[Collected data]
--*--

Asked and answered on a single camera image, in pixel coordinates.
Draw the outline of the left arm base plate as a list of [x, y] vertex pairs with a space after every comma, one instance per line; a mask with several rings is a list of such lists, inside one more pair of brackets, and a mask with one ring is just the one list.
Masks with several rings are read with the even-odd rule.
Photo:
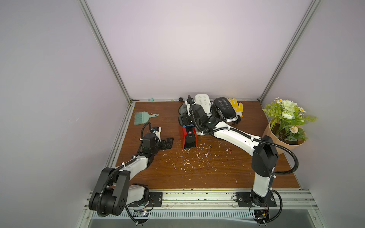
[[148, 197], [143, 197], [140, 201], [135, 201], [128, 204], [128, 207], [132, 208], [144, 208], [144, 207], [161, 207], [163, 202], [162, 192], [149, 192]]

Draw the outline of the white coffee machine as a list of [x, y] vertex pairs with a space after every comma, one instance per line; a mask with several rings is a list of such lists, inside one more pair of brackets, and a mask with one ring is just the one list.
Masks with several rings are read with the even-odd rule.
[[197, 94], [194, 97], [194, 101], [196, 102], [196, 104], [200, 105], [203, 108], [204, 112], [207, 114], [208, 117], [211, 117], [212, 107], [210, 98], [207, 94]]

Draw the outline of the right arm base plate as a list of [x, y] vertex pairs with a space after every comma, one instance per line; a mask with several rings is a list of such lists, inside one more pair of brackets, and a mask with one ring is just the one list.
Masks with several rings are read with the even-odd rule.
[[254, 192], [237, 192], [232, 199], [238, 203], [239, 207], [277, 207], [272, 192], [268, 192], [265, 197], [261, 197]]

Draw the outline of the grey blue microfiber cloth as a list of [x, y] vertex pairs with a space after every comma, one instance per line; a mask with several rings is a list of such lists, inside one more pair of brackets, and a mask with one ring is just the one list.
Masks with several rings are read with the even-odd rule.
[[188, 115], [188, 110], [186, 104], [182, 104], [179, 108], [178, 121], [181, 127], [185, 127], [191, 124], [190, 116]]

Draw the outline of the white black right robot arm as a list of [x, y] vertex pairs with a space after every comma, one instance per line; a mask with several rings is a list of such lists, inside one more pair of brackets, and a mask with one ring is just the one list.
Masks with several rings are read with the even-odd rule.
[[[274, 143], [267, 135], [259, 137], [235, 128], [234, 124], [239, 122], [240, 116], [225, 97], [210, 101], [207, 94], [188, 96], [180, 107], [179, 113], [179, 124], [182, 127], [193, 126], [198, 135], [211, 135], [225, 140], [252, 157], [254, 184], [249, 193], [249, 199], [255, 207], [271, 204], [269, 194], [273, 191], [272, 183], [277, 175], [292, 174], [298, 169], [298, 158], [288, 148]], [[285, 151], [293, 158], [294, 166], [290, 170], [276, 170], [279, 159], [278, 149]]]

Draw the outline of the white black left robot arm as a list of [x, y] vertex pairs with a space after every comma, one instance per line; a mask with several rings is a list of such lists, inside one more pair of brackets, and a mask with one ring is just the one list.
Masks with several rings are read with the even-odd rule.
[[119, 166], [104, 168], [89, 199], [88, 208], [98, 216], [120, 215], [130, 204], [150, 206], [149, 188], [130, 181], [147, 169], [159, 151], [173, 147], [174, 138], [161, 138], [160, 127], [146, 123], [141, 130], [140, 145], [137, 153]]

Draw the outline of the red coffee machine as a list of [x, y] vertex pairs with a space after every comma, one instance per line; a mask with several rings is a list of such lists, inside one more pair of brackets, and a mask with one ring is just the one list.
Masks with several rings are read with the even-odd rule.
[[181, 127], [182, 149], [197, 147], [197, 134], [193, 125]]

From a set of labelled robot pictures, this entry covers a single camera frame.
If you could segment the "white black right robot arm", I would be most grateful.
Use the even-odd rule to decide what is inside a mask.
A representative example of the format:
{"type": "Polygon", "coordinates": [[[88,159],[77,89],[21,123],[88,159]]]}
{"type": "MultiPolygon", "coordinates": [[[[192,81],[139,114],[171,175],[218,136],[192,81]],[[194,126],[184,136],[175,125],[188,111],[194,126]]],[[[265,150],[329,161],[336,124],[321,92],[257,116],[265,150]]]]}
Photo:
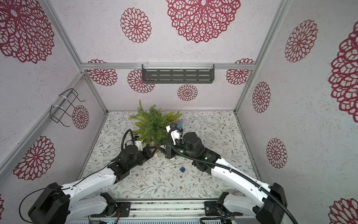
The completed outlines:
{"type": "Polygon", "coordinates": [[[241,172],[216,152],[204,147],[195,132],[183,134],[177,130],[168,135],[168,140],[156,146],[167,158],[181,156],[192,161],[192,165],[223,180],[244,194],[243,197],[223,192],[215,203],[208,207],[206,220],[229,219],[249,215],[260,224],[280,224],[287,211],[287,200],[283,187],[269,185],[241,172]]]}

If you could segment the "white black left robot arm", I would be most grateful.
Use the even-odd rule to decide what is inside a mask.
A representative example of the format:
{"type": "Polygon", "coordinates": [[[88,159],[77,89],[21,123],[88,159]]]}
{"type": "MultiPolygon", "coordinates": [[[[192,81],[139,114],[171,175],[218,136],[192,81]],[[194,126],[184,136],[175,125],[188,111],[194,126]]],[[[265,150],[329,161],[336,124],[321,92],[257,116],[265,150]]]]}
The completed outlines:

--*--

An answer that restates all the entries exactly and drops the images is what is needed.

> Written answer:
Asked and answered on a single camera image, in pixel coordinates.
Draw the outline of the left arm base plate as a list of [x, y] vertex pairs with a space after every comma, one instance per line; a mask with several rings is a list of such lists, inside one more pair of brackets, and a mask with one ring is just the one list.
Masks with several rings are read with the even-odd rule.
Photo:
[[148, 197], [143, 197], [140, 201], [135, 201], [128, 204], [128, 207], [132, 208], [144, 208], [144, 207], [161, 207], [163, 202], [162, 192], [149, 192]]

Draw the outline of the white coffee machine as a list of [x, y] vertex pairs with a space after every comma, one instance per line; a mask with several rings is a list of such lists, inside one more pair of brackets, and a mask with one ring is just the one list.
Masks with several rings are read with the even-odd rule.
[[197, 94], [194, 97], [194, 101], [196, 102], [196, 104], [200, 105], [203, 108], [204, 112], [207, 114], [208, 117], [211, 117], [212, 107], [210, 98], [207, 94]]

Draw the outline of the right arm base plate as a list of [x, y] vertex pairs with a space after every comma, one instance per line; a mask with several rings is a list of such lists, inside one more pair of brackets, and a mask with one ring is just the one list.
Masks with several rings are read with the even-odd rule.
[[254, 192], [237, 192], [232, 199], [238, 203], [239, 207], [277, 207], [272, 192], [268, 192], [265, 197], [261, 197]]

Draw the outline of the grey blue microfiber cloth as a list of [x, y] vertex pairs with a space after every comma, one instance per line; a mask with several rings is a list of such lists, inside one more pair of brackets, and a mask with one ring is just the one list.
Masks with several rings are read with the even-odd rule.
[[188, 115], [188, 110], [186, 104], [182, 104], [179, 108], [178, 121], [181, 127], [185, 127], [191, 124], [190, 116]]

Draw the outline of the white black right robot arm as a list of [x, y] vertex pairs with a space after every comma, one instance per line; a mask with several rings is a list of such lists, inside one more pair of brackets, and a mask with one ring is just the one list.
Masks with several rings are read with the even-odd rule.
[[[274, 143], [267, 135], [259, 137], [235, 128], [234, 124], [239, 122], [240, 116], [225, 97], [210, 101], [207, 94], [188, 96], [180, 107], [179, 113], [179, 124], [182, 127], [193, 126], [198, 135], [211, 135], [225, 140], [252, 157], [254, 184], [249, 193], [249, 199], [255, 207], [271, 204], [269, 194], [273, 191], [272, 183], [277, 175], [292, 174], [298, 169], [298, 158], [288, 148]], [[285, 151], [293, 158], [294, 166], [290, 170], [276, 170], [279, 159], [278, 149]]]

Draw the outline of the white black left robot arm as a list of [x, y] vertex pairs with a space after every comma, one instance per line; a mask with several rings is a list of such lists, inside one more pair of brackets, and a mask with one ring is just the one list.
Masks with several rings are read with the even-odd rule.
[[119, 166], [104, 168], [89, 199], [88, 208], [98, 216], [120, 215], [130, 204], [150, 206], [149, 188], [130, 181], [147, 169], [159, 151], [173, 147], [174, 138], [161, 138], [160, 127], [146, 123], [141, 130], [140, 145], [137, 153]]

Draw the outline of the red coffee machine as a list of [x, y] vertex pairs with a space after every comma, one instance per line; a mask with several rings is a list of such lists, inside one more pair of brackets, and a mask with one ring is just the one list.
Masks with several rings are read with the even-odd rule.
[[181, 127], [182, 149], [197, 147], [197, 134], [193, 125]]

From a set of labelled robot pictures, this entry covers a single camera frame.
If you could segment the "white black right robot arm", I would be most grateful.
Use the even-odd rule to decide what is inside a mask.
A representative example of the format:
{"type": "Polygon", "coordinates": [[[88,159],[77,89],[21,123],[88,159]]]}
{"type": "MultiPolygon", "coordinates": [[[[192,81],[139,114],[171,175],[218,136],[192,81]],[[194,126],[184,136],[175,125],[188,111],[194,126]]],[[[265,150],[329,161],[336,124],[321,92],[257,116],[265,150]]]]}
Photo:
The completed outlines:
{"type": "Polygon", "coordinates": [[[241,172],[216,152],[204,147],[195,132],[183,134],[177,130],[168,135],[168,140],[156,146],[167,158],[181,156],[192,161],[192,165],[223,180],[244,194],[243,197],[223,192],[215,203],[208,207],[206,220],[229,219],[249,215],[260,224],[280,224],[287,211],[287,200],[283,187],[269,185],[241,172]]]}

If you could segment the "white black left robot arm", I would be most grateful.
Use the even-odd rule to decide what is inside a mask.
A representative example of the format:
{"type": "Polygon", "coordinates": [[[88,159],[77,89],[21,123],[88,159]]]}
{"type": "MultiPolygon", "coordinates": [[[[192,81],[139,114],[171,175],[218,136],[192,81]],[[194,126],[184,136],[175,125],[188,111],[194,126]]],[[[265,150],[329,161],[336,124],[321,92],[257,116],[265,150]]]]}
The completed outlines:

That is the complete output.